How Experimenting With Pinterest Can Help Your Small Business

We’re hearing a lot about Pinterest for business these days, and for us as visual marketers, we think it’s a fantastic tool for many businesses. But sometimes it’s trial and error. What will your customers respond to? Will you spend a lot of energy developing a profile, only to find it fall flat? Come to think of it, that’s the fact with any type of marketing.

That’s been the case for book contributor Get Satisfaction. The company helps customers attract and engage their own clients, so it’s only fitting that Get Satisfaction practices what it preaches. Caty Kobe (@catykobe) Community Support Manager for Get Satisfaction, says that the company’s use of Pinterest has been an experiment:

“One of the great things about Get Satisfaction is that we have a strong culture of experimentation…Right now, our Pinterest presence is purely experimental. It all started because I wanted a board on my personal account to show off how great it is to work for Get Satisfaction. My coworker thought it was cool idea, and then asked if he could pin screenshots of custom GetSat implementations to the board as he was looking for a way to easily share the information with other colleagues & customers.”

Since Kobe and her coworker have started their Pinterest boards, other coworkers have joined in the fun, creating a company-wide fever. Sometimes experiments bring the most fun results.

Being Where Your Customers Are

Whether it’s Facebook, Pinterest, Twitter, LinkedIn or Quora, being where your customers are is key to a small business’ success. Social media may sometimes be trendy, but that’s all the more reason to hop on early to participate.

“We can’t predict where we will connect with customers but we do know that we have to be where they are so that means we will continue to try new things as well as optimize where we already are,” says Kobe.

Managing Customer Communities

Kobe manages communities of customers every day for her job, and she’s got lots of tips for the rest of us. The first is to follow the Company-Customer Pact (and as you can see from the list of supporters, some very recognizable names agree with her).  Her other tips (below) are essentially what we all look for when we’re on the customer side. A good company delivers on all points, be it through its Pinterest page or customer support line.

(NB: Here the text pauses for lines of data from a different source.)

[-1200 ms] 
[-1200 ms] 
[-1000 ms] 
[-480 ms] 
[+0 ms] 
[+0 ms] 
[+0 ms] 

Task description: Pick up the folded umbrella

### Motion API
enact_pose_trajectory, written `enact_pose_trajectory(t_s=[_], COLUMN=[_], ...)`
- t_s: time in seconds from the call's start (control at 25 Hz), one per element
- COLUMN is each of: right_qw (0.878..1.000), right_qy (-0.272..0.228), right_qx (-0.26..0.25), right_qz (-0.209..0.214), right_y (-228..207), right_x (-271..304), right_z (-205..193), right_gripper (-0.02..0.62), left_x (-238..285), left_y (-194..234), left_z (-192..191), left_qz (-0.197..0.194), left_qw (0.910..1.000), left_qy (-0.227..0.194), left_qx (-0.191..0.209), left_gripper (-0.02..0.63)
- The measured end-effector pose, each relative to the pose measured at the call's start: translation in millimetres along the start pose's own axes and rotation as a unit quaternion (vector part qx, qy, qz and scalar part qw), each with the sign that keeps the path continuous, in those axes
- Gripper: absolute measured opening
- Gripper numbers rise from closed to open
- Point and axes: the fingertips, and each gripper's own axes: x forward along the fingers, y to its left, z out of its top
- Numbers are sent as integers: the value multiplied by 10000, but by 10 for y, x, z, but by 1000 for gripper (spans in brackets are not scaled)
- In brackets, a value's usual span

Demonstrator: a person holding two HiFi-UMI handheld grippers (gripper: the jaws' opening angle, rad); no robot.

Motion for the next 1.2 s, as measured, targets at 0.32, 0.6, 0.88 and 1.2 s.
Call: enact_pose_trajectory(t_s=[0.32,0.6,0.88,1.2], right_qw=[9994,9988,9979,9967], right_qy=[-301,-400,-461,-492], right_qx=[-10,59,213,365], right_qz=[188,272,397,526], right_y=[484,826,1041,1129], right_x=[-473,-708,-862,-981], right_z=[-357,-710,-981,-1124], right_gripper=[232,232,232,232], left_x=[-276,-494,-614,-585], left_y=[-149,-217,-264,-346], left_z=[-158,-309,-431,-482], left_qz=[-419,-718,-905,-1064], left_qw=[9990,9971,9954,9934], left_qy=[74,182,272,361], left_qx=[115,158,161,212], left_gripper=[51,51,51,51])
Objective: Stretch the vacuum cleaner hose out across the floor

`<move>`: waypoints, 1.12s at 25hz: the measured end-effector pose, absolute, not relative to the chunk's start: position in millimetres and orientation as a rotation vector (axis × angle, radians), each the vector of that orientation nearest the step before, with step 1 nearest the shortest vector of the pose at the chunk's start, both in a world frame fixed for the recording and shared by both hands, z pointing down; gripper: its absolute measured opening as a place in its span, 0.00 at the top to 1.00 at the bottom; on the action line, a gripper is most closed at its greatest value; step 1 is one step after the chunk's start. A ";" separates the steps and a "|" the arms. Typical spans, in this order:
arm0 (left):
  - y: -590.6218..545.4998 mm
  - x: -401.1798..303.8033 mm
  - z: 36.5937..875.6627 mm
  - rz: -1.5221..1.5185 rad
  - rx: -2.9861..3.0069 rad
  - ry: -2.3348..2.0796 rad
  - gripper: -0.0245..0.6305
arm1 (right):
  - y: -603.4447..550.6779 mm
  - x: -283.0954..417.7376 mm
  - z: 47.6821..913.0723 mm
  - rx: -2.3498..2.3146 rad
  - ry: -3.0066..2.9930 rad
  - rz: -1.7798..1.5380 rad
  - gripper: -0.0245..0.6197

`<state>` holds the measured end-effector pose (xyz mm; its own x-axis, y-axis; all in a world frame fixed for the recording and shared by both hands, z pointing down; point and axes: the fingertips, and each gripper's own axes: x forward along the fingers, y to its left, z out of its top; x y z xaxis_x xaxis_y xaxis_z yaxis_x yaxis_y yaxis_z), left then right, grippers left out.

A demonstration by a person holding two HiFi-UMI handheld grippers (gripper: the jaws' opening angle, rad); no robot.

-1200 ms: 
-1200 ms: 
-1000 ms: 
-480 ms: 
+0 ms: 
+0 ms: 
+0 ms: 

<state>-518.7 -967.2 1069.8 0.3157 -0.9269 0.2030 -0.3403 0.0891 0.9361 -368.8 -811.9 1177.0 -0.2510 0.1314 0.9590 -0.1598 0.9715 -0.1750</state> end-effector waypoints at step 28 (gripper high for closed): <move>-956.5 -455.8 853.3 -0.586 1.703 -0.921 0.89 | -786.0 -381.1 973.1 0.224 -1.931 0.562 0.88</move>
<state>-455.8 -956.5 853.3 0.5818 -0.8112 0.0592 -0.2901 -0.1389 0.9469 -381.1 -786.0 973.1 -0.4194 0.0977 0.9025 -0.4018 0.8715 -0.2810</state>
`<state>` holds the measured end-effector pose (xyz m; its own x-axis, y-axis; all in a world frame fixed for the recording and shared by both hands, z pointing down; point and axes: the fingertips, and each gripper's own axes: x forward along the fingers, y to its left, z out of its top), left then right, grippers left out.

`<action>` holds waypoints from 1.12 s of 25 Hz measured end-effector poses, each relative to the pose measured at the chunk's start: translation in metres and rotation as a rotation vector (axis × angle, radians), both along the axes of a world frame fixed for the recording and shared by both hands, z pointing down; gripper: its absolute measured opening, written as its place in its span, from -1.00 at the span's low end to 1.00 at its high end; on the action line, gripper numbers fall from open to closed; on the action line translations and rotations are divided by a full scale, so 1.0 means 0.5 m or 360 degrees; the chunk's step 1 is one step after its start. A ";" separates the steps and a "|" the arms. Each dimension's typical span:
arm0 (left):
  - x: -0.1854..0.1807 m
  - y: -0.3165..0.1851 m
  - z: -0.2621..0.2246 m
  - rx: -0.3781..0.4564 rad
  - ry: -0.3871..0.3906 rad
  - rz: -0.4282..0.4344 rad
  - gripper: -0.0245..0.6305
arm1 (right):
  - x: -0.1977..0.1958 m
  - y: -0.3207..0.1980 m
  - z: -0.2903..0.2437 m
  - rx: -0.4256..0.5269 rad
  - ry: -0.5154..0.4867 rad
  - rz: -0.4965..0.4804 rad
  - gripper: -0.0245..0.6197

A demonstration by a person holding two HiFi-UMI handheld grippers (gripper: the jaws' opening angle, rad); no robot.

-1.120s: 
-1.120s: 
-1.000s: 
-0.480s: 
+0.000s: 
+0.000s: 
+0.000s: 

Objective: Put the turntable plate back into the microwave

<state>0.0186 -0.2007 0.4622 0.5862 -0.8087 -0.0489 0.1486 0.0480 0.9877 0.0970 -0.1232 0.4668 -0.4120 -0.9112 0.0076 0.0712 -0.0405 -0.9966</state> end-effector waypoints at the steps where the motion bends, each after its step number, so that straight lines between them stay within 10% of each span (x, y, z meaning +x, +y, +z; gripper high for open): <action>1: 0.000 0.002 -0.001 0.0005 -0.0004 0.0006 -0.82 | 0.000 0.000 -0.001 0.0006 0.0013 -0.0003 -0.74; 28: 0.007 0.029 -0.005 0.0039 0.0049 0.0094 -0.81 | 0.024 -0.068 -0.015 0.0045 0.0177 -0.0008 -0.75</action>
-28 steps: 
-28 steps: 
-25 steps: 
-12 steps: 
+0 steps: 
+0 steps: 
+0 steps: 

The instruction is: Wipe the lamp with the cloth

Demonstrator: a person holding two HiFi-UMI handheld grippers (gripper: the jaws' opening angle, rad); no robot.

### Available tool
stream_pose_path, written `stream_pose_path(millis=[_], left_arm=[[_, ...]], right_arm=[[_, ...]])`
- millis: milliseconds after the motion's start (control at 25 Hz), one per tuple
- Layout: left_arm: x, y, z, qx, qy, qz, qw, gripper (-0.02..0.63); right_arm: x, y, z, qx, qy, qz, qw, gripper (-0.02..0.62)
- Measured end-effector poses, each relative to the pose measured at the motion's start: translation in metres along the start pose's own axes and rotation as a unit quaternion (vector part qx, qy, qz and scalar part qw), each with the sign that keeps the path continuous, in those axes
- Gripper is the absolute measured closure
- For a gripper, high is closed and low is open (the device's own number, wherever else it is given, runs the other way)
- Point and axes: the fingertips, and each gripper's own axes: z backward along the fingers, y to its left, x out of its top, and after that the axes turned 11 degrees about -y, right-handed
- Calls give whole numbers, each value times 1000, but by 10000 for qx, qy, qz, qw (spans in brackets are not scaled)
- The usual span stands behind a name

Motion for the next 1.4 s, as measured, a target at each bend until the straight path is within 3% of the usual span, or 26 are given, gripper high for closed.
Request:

  • You need to be human when connecting with your customers online. Be respectful and conversational, show some personality and avoid all the cliche phrases that make you mad when you’re a customer.
  • You need to be personal when communicating… use your customer’s real names, comment on their avatar and be proactive about sending them content they’ll find interesting.
  • You need to be ready for anything. Anticipate the problems that might occur and solve them before they do. Set clear expectations so your customers feel like you care, and not like they’re getting the run around.
  • You need to be accountable for your customers. Customers spend a lot of money with each of our companies each year… the least we can do is make it easy for them to contact us when they have a question or problem. There are some conversations that need to be held privately, but definitely cultivate public conversations to demonstrate your accountability on a daily basis.
  • You need to be earnest in demonstrating your good intentions with plain, candid conversation.